DATASET CONTENT START

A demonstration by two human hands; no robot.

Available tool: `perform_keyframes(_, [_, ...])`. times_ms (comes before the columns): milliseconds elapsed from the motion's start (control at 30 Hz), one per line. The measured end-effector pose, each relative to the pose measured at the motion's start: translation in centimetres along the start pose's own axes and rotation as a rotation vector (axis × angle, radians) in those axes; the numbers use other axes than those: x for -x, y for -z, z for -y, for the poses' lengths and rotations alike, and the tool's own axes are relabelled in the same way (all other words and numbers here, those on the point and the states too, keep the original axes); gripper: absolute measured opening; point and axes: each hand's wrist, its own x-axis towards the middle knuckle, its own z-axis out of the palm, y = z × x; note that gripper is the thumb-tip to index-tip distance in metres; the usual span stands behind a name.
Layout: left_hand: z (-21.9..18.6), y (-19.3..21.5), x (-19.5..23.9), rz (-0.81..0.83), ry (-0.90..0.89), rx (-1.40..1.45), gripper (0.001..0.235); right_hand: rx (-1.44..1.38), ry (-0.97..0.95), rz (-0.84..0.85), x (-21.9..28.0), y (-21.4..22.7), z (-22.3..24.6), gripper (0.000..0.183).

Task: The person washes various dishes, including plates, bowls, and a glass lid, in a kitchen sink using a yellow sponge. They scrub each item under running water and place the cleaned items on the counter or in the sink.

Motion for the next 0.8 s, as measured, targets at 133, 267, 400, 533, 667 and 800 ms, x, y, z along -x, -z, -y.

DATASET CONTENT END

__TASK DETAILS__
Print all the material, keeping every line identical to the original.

__EXPECTED OUTPUT__
A demonstration by two human hands; no robot.

Available tool: `perform_keyframes(_, [_, ...])`. times_ms (comes before the columns): milliseconds elapsed from the motion's start (control at 30 Hz), one per line. The measured end-effector pose, each relative to the pose measured at the motion's start: translation in centimetres along the start pose's own axes and rotation as a rotation vector (axis × angle, radians) in those axes; the numbers use other axes than those: x for -x, y for -z, z for -y, for the poses' lengths and rotations alike, and the tool's own axes are relabelled in the same way (all other words and numbers here, those on the point and the states too, keep the original axes); gripper: absolute measured opening; point and axes: each hand's wrist, its own x-axis towards the middle knuckle, its own z-axis out of the palm, y = z × x; note that gripper is the thumb-tip to index-tip distance in metres; the usual span stands behind a name.
Layout: left_hand: z (-21.9..18.6), y (-19.3..21.5), x (-19.5..23.9), rz (-0.81..0.83), ry (-0.90..0.89), rx (-1.40..1.45), gripper (0.001..0.235); right_hand: rx (-1.44..1.38), ry (-0.97..0.95), rz (-0.84..0.85), x (-21.9..28.0), y (-21.4..22.7), z (-22.3..24.6), gripper (0.000..0.183).

Task: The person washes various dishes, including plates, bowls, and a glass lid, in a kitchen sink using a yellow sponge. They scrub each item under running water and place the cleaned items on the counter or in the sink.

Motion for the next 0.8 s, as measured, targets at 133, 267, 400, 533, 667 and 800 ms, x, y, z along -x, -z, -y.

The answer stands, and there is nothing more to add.